Abstract
By means of an improved type of suction electrode with a fine tip, the characteristic action potential (A-V potential) was recorded from the A-V groove of the heart of toad. The features of A-V potential as distinct from those of the atrium and ventricle were as follows: the rising velocity of upstroke was low, its amplitude was small (5mV on the average as contrasted to 40mV in the atrial or ventricular action potential) and the peak of spike was rounded. The A-V groove was not everywhere conductile, but the conduction was confined in two, well circumscribed areas (about 1mm×1mm in size) at the dorsal and ventral parts of the A-V groove. They were behind the A-V valve and in close proximity to Bidder's ganglia. In the majority of cases, the dorsal pathway played a dominant role in the A-V conduction. When this pathway was artificially suppressed by some procedures, such as a septal nerve stimulation and topical application of acetylcholine, the ventral pathway took over the role of A-V conduction.

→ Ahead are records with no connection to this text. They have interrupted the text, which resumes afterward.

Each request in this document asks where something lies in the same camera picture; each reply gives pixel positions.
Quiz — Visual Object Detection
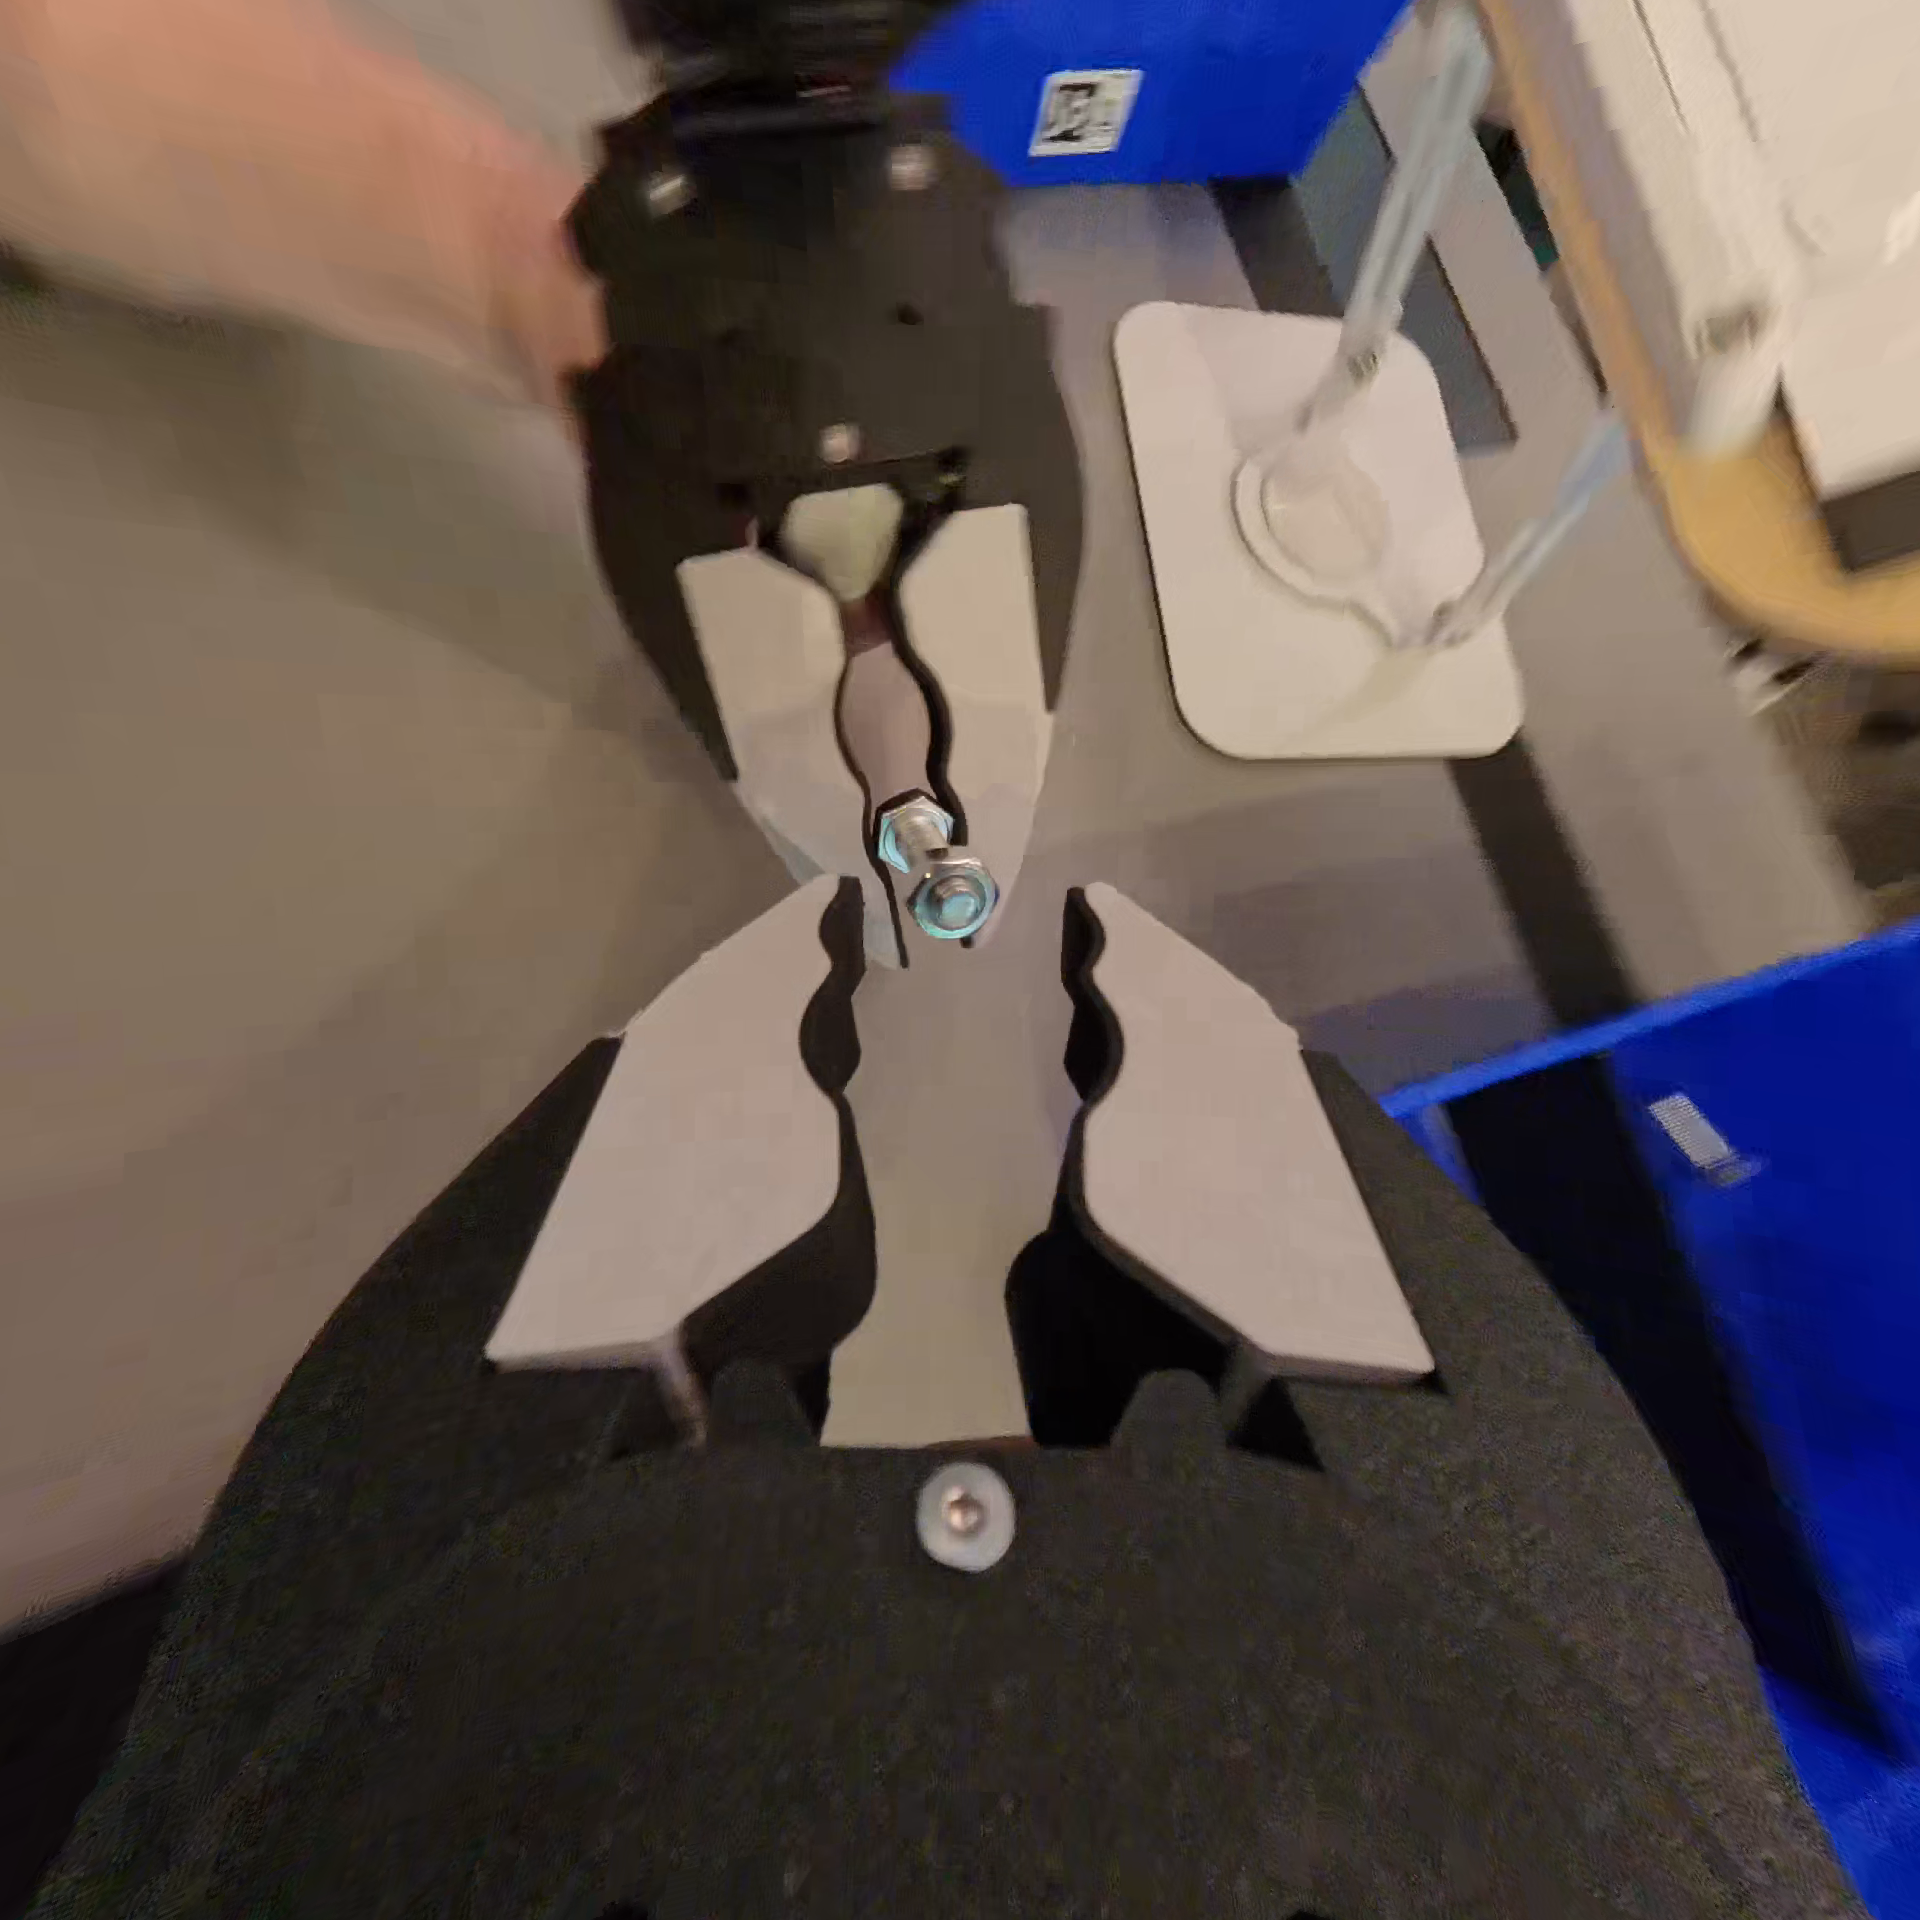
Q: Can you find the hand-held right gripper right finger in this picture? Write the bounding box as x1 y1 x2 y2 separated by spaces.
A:
1007 883 1440 1449

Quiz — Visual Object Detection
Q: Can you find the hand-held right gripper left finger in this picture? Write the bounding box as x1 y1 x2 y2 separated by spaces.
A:
486 873 880 1449

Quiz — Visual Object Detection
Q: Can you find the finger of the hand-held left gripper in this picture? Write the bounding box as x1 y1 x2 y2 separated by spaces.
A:
673 547 917 969
892 504 1055 952

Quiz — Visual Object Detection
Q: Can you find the silver hex nut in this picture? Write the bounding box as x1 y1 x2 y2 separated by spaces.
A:
908 855 1002 946

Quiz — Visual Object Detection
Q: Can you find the person's left forearm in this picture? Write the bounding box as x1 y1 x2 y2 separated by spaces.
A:
0 0 600 408

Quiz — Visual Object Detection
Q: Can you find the white metal stand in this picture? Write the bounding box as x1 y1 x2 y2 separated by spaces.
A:
1112 0 1788 762

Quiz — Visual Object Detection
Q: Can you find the blue bin with square label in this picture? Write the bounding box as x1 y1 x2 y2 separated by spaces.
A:
884 0 1420 191

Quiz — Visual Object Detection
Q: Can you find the blue plastic bin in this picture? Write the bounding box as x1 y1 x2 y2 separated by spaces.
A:
1380 921 1920 1920

By stepwise shifting of the exploring suction electrode carefully from the atrium to the ventricle, it was possible to trace the temporal sequence of excitation along the A-V pathway. The propagation of excitation in the pathway was found to be uniform and the conduction velocity was surprisingly low (ca. 2mm/sec at 15°C). The normal A-V delay is thus due to an extremely slow but uniform conduction in the A-V conducting pathway. In antidromic conduction, the V-A conduction was also found to be uniform but its velocity was usually lower than in orthodromic conduction. The uniform conduction through the pathway was well maintained even when the A-V interval was markedly prolonged at low temperature.
Increase in driving rate, however, changed the uniform conduction in the pathway into a decremental conduction. This is considered to be due to a slow recovery of excitability (long refractoriness) of fibers in the A-V pathway.